Elastic Container Instance:使用ECI運行Spark作業

更新時間:Jul 06, 2024

在Kubernetes叢集中使用ECI來運行Spark作業具有Auto Scaling、自動化部署、高可用性等優勢,可以提高Spark作業的運行效率和穩定性。本文介紹如何在ACK Serverless叢集中安裝Spark Operator,使用ECI來運行Spark作業。

背景資訊

Apache Spark是一個在資料分析領域廣泛使用的開源專案,它常被應用於眾所周知的巨量資料和機器學習工作負載中。從Apache Spark 2.3.0版本開始,您可以在Kubernetes上運行和管理Spark資源。

Spark Operator是專門針對Spark on Kubernetes設計的Operator,開發人員可以通過使用CRD的方式,提交Spark任務到Kubernetes叢集中。

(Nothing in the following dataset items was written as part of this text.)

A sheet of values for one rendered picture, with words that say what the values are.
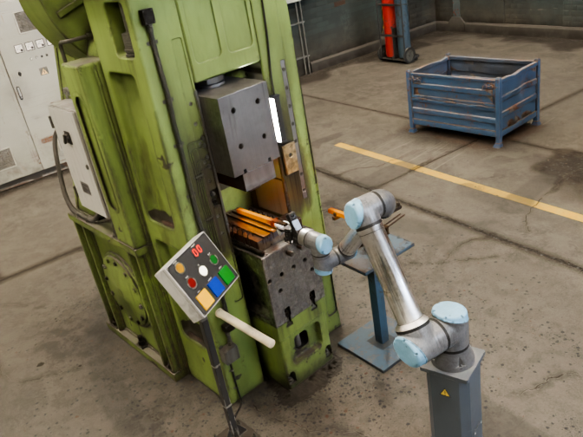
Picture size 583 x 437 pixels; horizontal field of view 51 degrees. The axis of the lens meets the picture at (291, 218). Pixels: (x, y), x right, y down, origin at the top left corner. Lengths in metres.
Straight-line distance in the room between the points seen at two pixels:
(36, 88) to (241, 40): 5.27
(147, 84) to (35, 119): 5.41
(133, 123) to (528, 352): 2.55
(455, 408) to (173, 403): 1.73
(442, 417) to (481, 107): 4.16
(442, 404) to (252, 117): 1.60
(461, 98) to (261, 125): 3.94
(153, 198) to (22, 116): 4.95
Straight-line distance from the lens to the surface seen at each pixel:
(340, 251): 3.05
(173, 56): 2.91
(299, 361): 3.66
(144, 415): 3.87
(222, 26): 3.06
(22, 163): 8.28
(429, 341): 2.61
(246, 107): 2.99
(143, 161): 3.30
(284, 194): 3.45
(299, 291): 3.43
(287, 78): 3.33
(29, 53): 8.12
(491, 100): 6.54
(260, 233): 3.25
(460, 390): 2.85
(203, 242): 2.90
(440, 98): 6.88
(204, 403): 3.80
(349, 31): 11.12
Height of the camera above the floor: 2.47
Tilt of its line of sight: 26 degrees down
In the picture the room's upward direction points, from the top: 10 degrees counter-clockwise
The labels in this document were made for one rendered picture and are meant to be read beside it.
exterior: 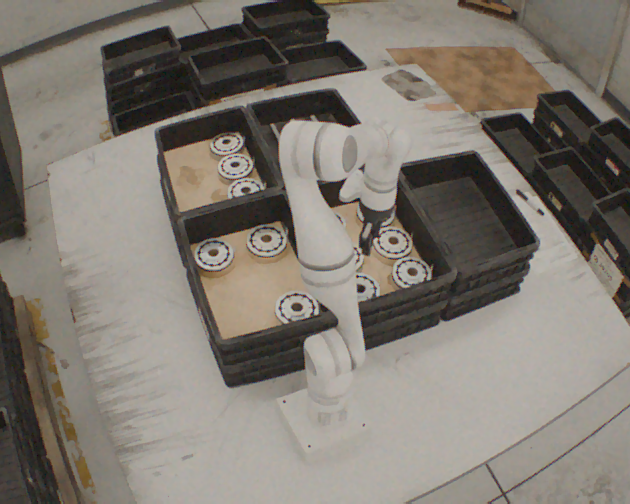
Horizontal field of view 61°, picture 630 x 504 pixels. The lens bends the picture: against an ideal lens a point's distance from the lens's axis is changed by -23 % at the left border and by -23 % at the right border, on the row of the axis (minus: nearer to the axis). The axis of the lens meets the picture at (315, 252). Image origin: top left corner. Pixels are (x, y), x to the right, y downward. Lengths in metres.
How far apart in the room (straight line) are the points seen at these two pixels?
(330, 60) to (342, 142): 2.30
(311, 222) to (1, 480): 1.33
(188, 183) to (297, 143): 0.95
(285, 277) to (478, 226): 0.57
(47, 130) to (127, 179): 1.68
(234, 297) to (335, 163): 0.74
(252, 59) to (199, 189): 1.29
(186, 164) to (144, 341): 0.57
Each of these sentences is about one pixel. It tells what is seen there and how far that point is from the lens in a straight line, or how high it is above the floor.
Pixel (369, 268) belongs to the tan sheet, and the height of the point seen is 0.83.
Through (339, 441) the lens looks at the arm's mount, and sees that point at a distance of 1.51.
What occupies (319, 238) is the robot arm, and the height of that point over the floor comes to 1.35.
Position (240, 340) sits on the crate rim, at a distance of 1.46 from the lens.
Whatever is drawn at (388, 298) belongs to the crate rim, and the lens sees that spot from 1.55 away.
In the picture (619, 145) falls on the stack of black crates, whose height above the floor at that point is 0.50.
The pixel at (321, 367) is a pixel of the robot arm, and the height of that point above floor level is 1.10.
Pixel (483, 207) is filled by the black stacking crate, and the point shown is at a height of 0.83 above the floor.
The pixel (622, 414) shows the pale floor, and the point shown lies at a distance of 2.78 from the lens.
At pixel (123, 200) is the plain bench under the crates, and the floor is 0.70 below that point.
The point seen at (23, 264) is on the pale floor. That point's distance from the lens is 3.04.
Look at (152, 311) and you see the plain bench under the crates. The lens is 1.81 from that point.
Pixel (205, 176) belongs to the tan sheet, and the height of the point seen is 0.83.
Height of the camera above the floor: 2.16
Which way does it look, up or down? 50 degrees down
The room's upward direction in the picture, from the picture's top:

使用Spark Operator有以下優勢:

  • 能夠彌補原生Spark對Kubernetes支援不足的部分。

  • 能夠快速和Kubernetes生態中的儲存、監控、日誌等組件對接。

  • 支援故障恢複、Auto Scaling、調度最佳化等高階Kubernetes特性。

準備工作

  1. 建立ACK Serverless叢集

    Container Service管理主控台上建立ACK Serverless叢集。具體操作,請參見建立ACK Serverless叢集

    重要

    如果您需要通過公網拉取鏡像,或者訓練任務需要訪問公網,請配置公網NAT Gateway。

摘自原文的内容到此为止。